Willy, the keeper of the Vie Sauvage headquarters, a tall young man with high cheekbones, swept, moving the broom in controlled, rapid motions as sunlight spilled across the town, lighting up earthen buildings and palm thatch in incandescent shades of orange and yellow. He held one arm behind his back as he worked, bent at the waist, taking short steps, sweeping the dirt of the yard into a pattern of symmetric brushstrokes like those in a Japanese stone garden.
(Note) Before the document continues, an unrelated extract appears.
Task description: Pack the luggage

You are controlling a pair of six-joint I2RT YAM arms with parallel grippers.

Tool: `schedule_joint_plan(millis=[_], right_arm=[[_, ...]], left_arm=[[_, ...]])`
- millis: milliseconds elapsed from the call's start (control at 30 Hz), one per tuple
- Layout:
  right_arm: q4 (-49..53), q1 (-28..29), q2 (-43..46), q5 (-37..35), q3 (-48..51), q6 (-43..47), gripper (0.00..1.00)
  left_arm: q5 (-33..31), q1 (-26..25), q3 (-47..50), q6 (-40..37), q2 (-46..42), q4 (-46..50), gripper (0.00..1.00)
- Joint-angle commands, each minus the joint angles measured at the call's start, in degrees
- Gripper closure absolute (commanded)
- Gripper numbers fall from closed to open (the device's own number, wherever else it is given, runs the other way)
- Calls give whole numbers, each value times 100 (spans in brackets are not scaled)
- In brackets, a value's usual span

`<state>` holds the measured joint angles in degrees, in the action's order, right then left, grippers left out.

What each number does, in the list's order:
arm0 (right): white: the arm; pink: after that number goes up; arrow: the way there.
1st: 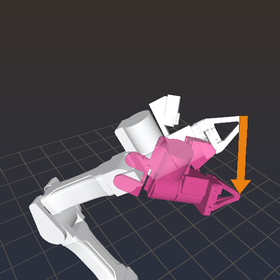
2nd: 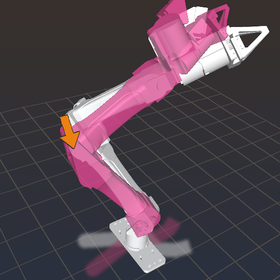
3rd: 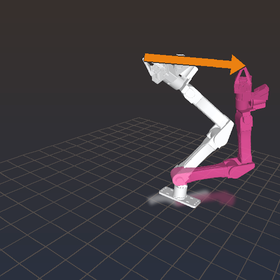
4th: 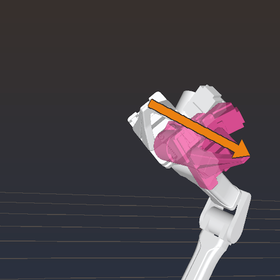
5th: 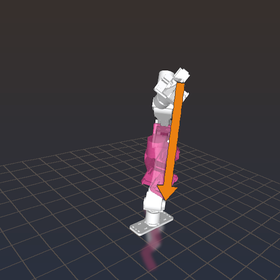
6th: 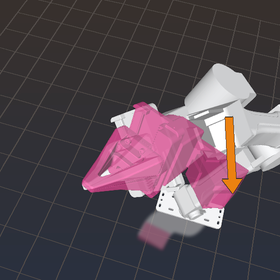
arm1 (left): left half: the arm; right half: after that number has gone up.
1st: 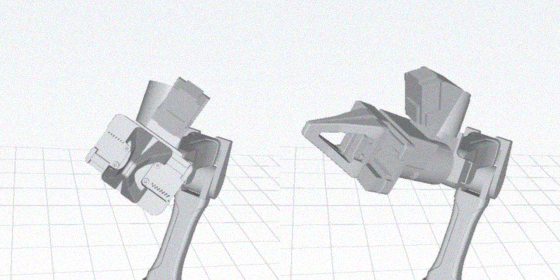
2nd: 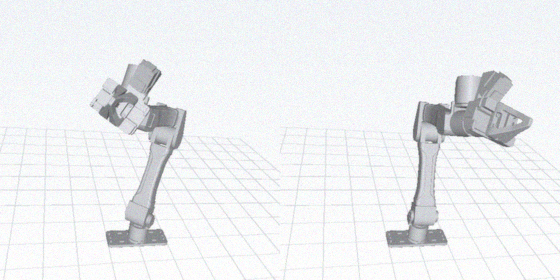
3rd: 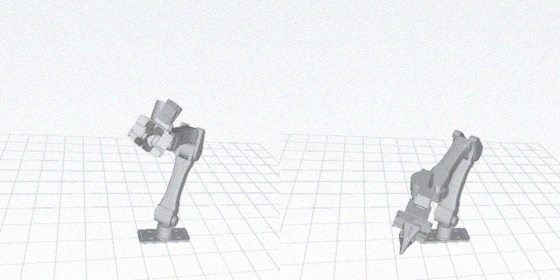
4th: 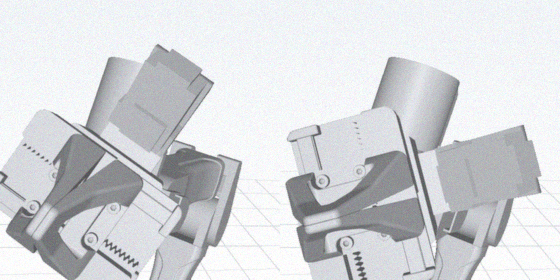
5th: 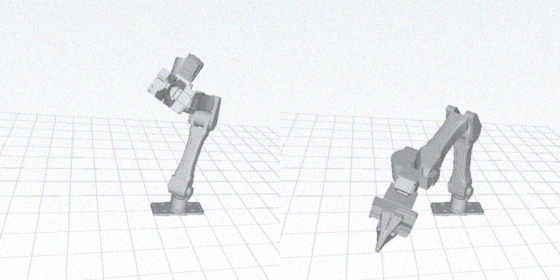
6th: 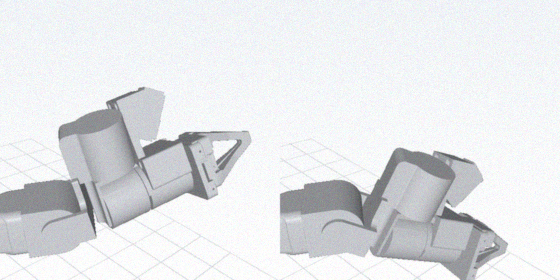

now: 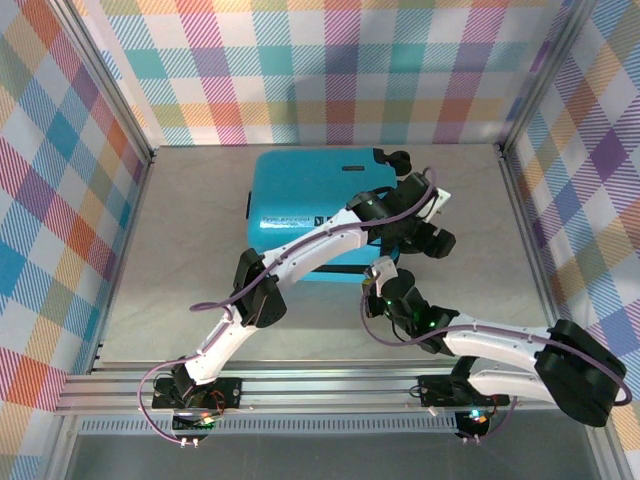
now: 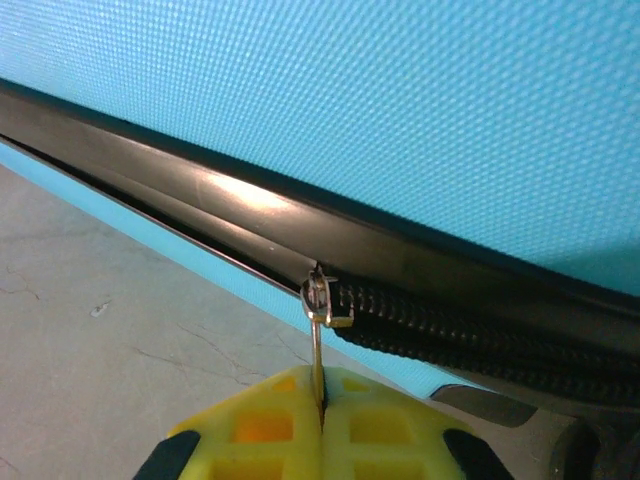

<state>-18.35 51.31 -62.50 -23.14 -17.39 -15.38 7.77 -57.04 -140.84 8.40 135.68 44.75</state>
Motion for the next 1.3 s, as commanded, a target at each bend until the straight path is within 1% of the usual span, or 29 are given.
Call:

In the main room of the headquarters, I found Sally already deep in conversation with local leaders. She had told me about the delicate and time-consuming way in which social relationships were built. All morning, as I prepared my bags and the cooks readied breakfast, people constantly arrived to speak with her. They said they’d come to thank her and Michael for all that they’d done, before sitting down and explaining their needs: the lack of funds to educate their children, the suffering of a sick relative, the cost of medicine. Then they stayed, so that every task and discussion was slowed by the presence of people sitting in the plastic chairs, on the wooden benches, squatting in the shade of the overhang, leaning against the Land Cruiser’s fenders.
Willy and Marie-Claire, head cook, hospital nurse, and the wife of Cosmas Bofangi Batuafe, a local conservationist also supported by BCI, tried to convince Sally to stay another night. They became visibly downcast when she explained that BCI had work in Kokolopori.
“If we stay another night,” Sally told me, “then they get paid for cooking and taking care of the guesthouse. But we need to get to the reserve.”
Behind her, the hood of the Land Cruiser was up, held in place by a stick polished yellow from use, five men looking closely at the engine. One wheel was off, and a young man was cutting squares from old rubber tubing with a handsaw to patch leaks in the tire’s inner tube. Marie-Claire, whose round face had quickly regained its smile, began reciting prices, speaking Lingala though the numbers were in French, as was the word franc.